Jack's mouth was dry. “I went to the clinic today.”

“So?”

“The tests—” He had to start over. “The tests were positive.”

Michael looked at him blankly. “Tests?”

“AIDS.” He said the hateful word. His stomach twisted.

“No,” said Michael. He shook his head. “Naw. Not a chance.”

“Yes,” said Jack.

“But who—” Michael's eyes widened. “Jack, did you—”

“No.” Jack stared back. “There's been no one. No one else,
mon cher.

Michael cocked his head. “There has to be. I mean, I wouldn't—”

“It isn't like immaculate conception, Michael. No miracle here. It
has
to be.”

“No,” said Michael. He shook his head vehemently. “It's impossible.” His eyes flickered and he looked away.
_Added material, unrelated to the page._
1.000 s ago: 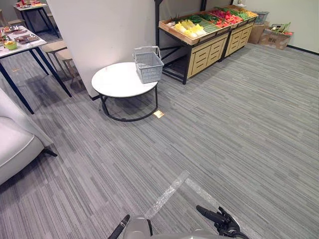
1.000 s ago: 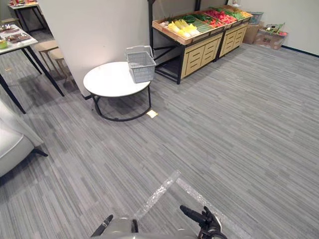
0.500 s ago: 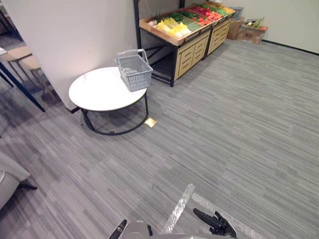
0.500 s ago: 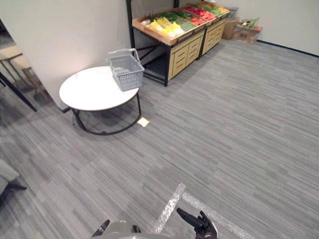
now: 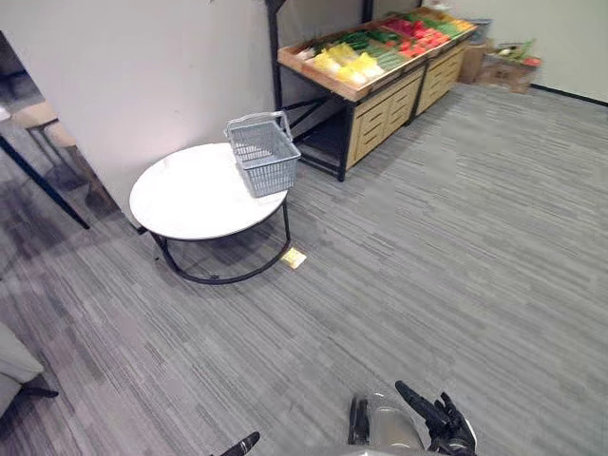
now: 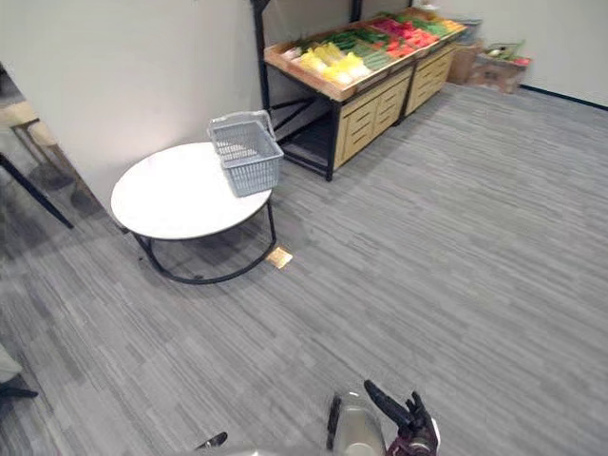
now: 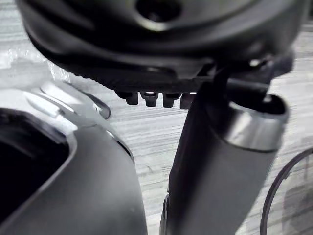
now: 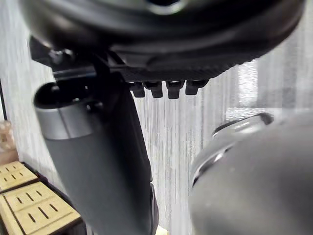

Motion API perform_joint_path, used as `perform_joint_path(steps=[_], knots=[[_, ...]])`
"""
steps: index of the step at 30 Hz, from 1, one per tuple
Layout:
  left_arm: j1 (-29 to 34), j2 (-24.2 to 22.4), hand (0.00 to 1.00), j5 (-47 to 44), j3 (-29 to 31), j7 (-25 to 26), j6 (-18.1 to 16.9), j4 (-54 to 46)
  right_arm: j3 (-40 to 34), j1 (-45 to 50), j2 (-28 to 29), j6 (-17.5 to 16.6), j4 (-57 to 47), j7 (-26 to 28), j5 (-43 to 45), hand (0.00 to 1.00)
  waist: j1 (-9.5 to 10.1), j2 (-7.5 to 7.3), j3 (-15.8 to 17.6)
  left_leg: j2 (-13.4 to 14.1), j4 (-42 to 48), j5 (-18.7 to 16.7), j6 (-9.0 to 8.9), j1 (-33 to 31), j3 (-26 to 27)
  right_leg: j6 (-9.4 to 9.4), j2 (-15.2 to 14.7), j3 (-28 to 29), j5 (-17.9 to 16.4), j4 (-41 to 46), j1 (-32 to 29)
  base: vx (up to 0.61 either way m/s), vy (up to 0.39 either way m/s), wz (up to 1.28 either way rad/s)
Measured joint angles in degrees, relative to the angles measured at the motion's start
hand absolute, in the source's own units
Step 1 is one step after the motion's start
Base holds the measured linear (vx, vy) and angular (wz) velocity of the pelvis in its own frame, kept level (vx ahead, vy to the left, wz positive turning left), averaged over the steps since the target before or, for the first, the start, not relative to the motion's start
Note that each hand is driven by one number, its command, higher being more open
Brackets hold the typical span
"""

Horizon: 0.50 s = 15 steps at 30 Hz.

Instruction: Pick vegetable in the basket

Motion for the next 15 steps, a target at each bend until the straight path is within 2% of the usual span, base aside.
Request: perform_joint_path(steps=[1,2,3,6,7,8,9,10,11,12,13,14,15], knots=[[-0.35,-0.89,1.00,0.13,0.61,0.02,0.00,0.78,0.10,-0.19,-1.11,0.04,0.53,-0.20,-0.14,1.00,0.48,1.41,0.15,1.05,-0.09,0.17,0.51,0.68,-1.45,-1.44,0.95,-0.67,-2.38,2.28,-0.11,0.67,-0.333,0.44],[-0.65,-1.73,1.00,0.08,2.10,-0.23,0.04,1.02,1.03,-0.47,-1.92,-0.12,1.27,-0.95,-0.19,1.00,1.14,2.20,0.20,0.44,0.27,1.98,0.24,0.75,-4.05,-2.98,1.13,-1.11,-5.32,5.63,-0.24,0.60,-0.249,0.22],[-0.57,-2.02,1.00,0.41,2.65,-0.34,-0.25,1.03,1.95,-0.63,-2.27,0.00,1.61,-1.38,-0.16,1.00,1.10,2.52,0.01,0.49,0.74,4.52,-0.33,1.29,-4.04,-4.21,1.06,-1.88,-7.85,8.54,0.55,0.57,-0.229,0.15],[-0.48,-2.58,1.00,0.72,4.20,-0.31,-1.14,0.91,4.63,-0.60,-3.05,0.77,1.63,-2.69,-0.20,1.00,1.11,2.37,-0.26,1.13,1.83,11.19,-0.48,2.94,-4.98,-5.06,1.33,-2.13,-9.57,11.12,2.49,0.50,-0.201,0.11],[-0.34,-2.68,1.00,0.73,4.20,-0.25,-1.17,0.51,6.34,-0.70,-3.64,1.35,1.63,-3.00,-0.24,1.00,1.09,2.46,-0.40,1.45,4.70,14.02,-0.38,2.55,-5.21,-5.34,1.91,-2.22,-10.02,10.10,4.48,0.58,-0.205,0.03],[-0.32,-2.78,1.00,0.83,5.29,-0.31,-1.15,0.48,6.49,-0.71,-3.71,1.89,1.45,-3.07,-0.75,1.00,0.94,2.53,-0.82,1.67,11.50,16.11,0.02,-0.38,-5.78,-4.78,2.59,-2.77,-11.17,7.86,6.97,0.48,-0.164,0.03],[-0.33,-3.00,1.00,0.80,6.22,-0.31,-1.12,0.46,6.40,-0.62,-3.67,2.10,1.42,-3.08,-1.15,1.00,0.80,2.56,-1.09,1.88,16.52,17.34,-0.43,-2.78,-5.92,-4.43,2.91,-3.04,-12.06,6.27,8.32,0.44,-0.154,0.05],[-0.38,-3.53,1.00,0.60,7.56,-0.11,-1.14,-0.11,5.99,-0.02,-3.53,2.47,0.84,-3.05,-1.53,1.00,0.68,2.91,-1.42,2.87,28.92,22.71,-4.41,-8.99,-6.00,-3.82,3.73,-3.16,-14.43,1.99,11.82,0.41,-0.083,-0.02],[-0.27,-4.84,1.00,-0.58,8.73,0.35,-1.27,-1.00,5.52,0.19,-3.75,2.81,0.29,-3.05,-1.96,1.00,0.79,3.60,-1.17,4.84,39.96,29.25,-6.94,-14.48,-5.88,-4.60,5.26,-3.04,-14.87,-0.85,15.13,0.41,-0.083,-0.02],[-0.38,-5.22,1.00,-1.51,8.83,0.37,-1.21,-1.41,5.13,0.54,-3.74,2.83,0.03,-3.09,-2.32,1.00,0.75,4.02,-1.09,6.01,45.79,26.94,-6.73,-17.24,-5.50,-5.16,6.03,-3.14,-15.23,-1.87,16.94,0.39,-0.032,-0.08],[-0.41,-5.28,1.00,-2.56,8.80,0.05,-1.13,-2.29,4.70,0.87,-3.54,3.10,0.01,-3.18,-2.45,1.00,1.00,3.99,-0.94,6.95,52.32,22.70,-6.03,-21.03,-4.77,-5.21,6.53,-3.11,-15.68,-3.38,19.70,0.38,0.010,-0.09],[-0.31,-4.99,1.00,-3.89,8.53,-0.94,-1.27,-3.70,4.70,1.26,-2.90,3.48,0.07,-3.23,-2.47,1.00,1.55,3.05,-0.56,6.90,55.39,17.15,-4.95,-25.69,-2.71,-5.03,6.57,-2.71,-16.07,-6.59,24.81,0.45,0.021,-0.19],[-0.13,-4.98,1.00,-4.59,8.19,-1.28,-1.41,-4.50,4.59,1.29,-2.67,3.51,0.08,-3.22,-2.46,1.00,1.80,2.60,-0.44,6.91,54.62,14.89,-3.89,-27.26,-1.21,-4.87,6.41,-2.16,-15.98,-7.76,26.59,0.44,0.072,-0.36]])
Then he turned on his heel, opened the door, and left.

“No,” Jack had heard Michael say one more time.

—to feel the rusty blade twisting in his gut.

The brandy, it occurred to him, as like an emotional tetanus shot. Except it wasn't working. All it did was make him feel worse because it lessened his ability to control what he was feeling.

He felt suddenly as if he had inhaled all the oxygen there was to breathe in his home. He wanted to get out, to go up to the streets. So he carefully, with what he realized were exaggerated motions, put away the brandy decanter. Then Jack left by the same door Michael had exited. He followed the ghost's footsteps to the tunnels and ladders that took him up to the streets.

He walked. Jack could have taken the track maintenance car down below but decided he didn't want to. The night was too chilly, but that was fine. He wanted something astringent to cleanse him, to flense the bruise marks, to clean out his flesh. He realized he was wishing there was now some overt pain.

He walked uptown, not truly comprehending where he was until he saw the sign for Young Man's Fancy. I shouldn't be here, of all places, he thought. He'd met Michael here. He shouldn't be in the West Village at all. And not at this bar. But by now it was too late. Here he was. Shit. He turned to leave.

“Hey, pretty boy, lookin' to get some tail? Or
you
the tail?”

The voice was all too familiar. Jack looked up and saw the memorably overmuscled face, not to mention the body, of Bludgeon emerge from the shadowed downstairs entrance to the closed laundry below the bar. Jack turned and started away.

There was the smack of size-eighteen Brogans on the sidewalk. Fingers like German sausages curled around his shoulder and spun Jack around. “The thing about them gorgeous eyes,” said Bludgeon, “is that all I gotta do is dig my thumbs in there and they'll pop out like the green cherries onna wop cookies.”

Jack shrugged the fingers away. He felt impatient and not terribly cautious. He just didn't give a damn. “Fuck off,” he said.

“You
need
one of these too.” Bludgeon put spurned fingers to his own cheek and touched the ragged, inflamed scar that ran all the way from the edge of his right eye to his bulbous chin.

Jack remembered the triumphant shriek of Bagabond's black cat. The feline was old but agile enough to have dodged Bludgeon's flailing fists after the claws had raked down the man's ugly features.

“Cat scratches get infected,” Jack said, continuing to back toward the street. “You ought to see to those. I know a real good doctor.”